Prompt
Once you have checked each line below, report only the number of lines that contain the word "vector".

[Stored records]
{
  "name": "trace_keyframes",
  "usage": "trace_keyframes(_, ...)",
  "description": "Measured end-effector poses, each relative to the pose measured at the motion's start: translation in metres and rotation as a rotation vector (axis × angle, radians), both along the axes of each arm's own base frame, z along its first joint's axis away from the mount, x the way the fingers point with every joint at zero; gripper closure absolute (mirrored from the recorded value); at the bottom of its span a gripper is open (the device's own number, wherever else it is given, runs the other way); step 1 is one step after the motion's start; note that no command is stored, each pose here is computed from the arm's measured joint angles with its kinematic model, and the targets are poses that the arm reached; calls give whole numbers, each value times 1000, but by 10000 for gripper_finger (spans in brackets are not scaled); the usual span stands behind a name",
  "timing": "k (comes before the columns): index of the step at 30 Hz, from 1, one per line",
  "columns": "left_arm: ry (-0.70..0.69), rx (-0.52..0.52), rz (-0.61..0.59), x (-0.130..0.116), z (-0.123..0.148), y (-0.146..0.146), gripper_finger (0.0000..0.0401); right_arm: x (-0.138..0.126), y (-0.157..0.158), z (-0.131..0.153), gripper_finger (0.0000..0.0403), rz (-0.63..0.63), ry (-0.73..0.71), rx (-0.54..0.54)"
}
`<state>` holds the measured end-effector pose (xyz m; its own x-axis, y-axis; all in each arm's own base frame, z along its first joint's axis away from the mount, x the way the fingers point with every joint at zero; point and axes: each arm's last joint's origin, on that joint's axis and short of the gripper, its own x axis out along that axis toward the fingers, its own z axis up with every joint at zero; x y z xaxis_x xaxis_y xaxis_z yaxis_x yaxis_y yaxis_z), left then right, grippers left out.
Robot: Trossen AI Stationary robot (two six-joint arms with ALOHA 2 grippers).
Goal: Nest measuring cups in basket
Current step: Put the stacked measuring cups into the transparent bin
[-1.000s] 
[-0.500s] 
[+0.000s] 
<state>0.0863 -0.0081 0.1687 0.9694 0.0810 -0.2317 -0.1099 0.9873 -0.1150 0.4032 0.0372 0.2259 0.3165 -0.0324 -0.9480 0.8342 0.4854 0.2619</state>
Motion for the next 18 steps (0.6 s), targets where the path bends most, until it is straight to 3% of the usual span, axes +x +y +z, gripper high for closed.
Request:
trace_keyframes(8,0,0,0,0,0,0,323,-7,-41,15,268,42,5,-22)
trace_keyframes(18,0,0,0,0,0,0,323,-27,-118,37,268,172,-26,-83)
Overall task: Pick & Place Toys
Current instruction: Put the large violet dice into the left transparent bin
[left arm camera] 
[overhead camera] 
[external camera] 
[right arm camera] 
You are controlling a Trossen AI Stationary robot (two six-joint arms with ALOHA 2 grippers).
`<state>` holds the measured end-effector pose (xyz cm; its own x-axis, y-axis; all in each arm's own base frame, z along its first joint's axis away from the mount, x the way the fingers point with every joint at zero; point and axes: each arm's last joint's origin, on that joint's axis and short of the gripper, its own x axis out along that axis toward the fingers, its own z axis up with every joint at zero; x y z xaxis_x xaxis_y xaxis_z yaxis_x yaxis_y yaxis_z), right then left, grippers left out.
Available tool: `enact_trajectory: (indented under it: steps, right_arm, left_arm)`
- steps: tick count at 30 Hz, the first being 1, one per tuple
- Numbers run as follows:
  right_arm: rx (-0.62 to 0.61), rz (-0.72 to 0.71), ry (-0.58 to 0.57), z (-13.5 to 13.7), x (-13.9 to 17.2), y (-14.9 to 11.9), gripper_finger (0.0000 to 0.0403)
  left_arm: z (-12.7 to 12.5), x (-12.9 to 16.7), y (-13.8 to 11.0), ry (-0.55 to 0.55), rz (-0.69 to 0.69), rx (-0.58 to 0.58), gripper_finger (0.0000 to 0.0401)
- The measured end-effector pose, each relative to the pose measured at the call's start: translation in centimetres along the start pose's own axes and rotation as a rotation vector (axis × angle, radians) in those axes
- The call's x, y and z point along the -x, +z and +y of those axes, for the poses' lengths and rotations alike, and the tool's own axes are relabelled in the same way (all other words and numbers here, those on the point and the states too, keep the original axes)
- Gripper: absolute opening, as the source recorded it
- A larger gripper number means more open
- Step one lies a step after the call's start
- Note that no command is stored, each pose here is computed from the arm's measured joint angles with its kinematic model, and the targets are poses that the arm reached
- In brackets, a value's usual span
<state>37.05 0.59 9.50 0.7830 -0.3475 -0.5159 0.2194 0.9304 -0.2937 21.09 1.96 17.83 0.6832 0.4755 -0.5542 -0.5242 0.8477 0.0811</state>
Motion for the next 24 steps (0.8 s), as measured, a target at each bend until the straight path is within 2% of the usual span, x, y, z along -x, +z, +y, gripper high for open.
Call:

Your solution
2